L'Ambassadeur Kai Suer : Oui. Beaucoup d'auteurs et d'universitaires qui ont examiné attentivement la situation expriment leurs réserves et veulent être prudents lorsqu'on parle de changer les frontières. Selon des études, ce n'est pas une alternative populaire.
Deutsche Welle : Les Nations Unies ont-elles des projets pour le Kosovo ?
L'influence de l'ONU est limitée. Les Nations Unies sont des bourreaux, pas des décideurs. Les décisions sont prises par les États membres, et l'ONU les met en œuvre.

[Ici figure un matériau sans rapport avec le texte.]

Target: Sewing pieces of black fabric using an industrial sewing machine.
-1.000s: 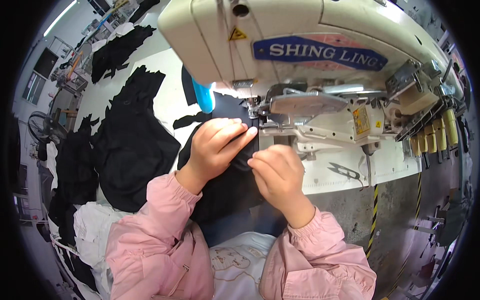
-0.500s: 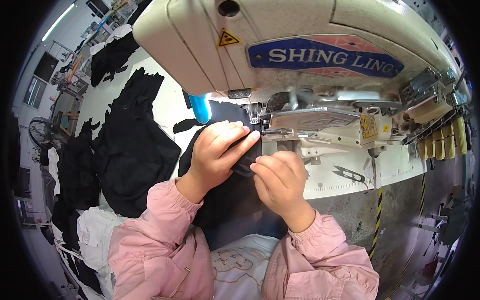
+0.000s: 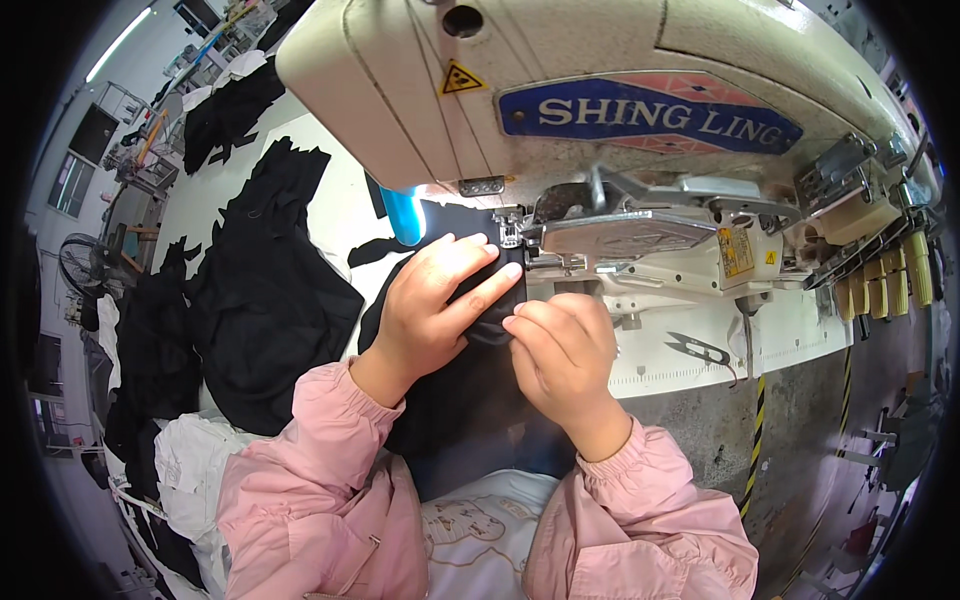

Officiellement, l'ONU doit la résolution 1244 du Conseil de sécurité, adoptée en 1999. En tant que contribuables de l'ONU, je soulève la question de savoir si les ressources épuisées de l'ONU sont consacrées correctement à la mise en œuvre de cette résolution et au maintien des opérations de maintien de la paix. Pendant des années, nous n'avons pas besoin d'une opération de maintien de la paix au Kosovo. L'opération de maintien de la paix des Nations unies n'est pas un modèle pour résoudre les problèmes du Kosovo. Les institutions européennes doivent pouvoir prendre le relais.
Kai Sauer est diplomate finlandais. Il est le chef de la mission de l'ONU en Finlande. L'Ambassadeur Kai Sauer a été l'assistant de Harri Holkeri et Martti Ahtisaari dans la mission de la MINUK et le chef du groupe de réflexion et des études stratégiques de la MINUK.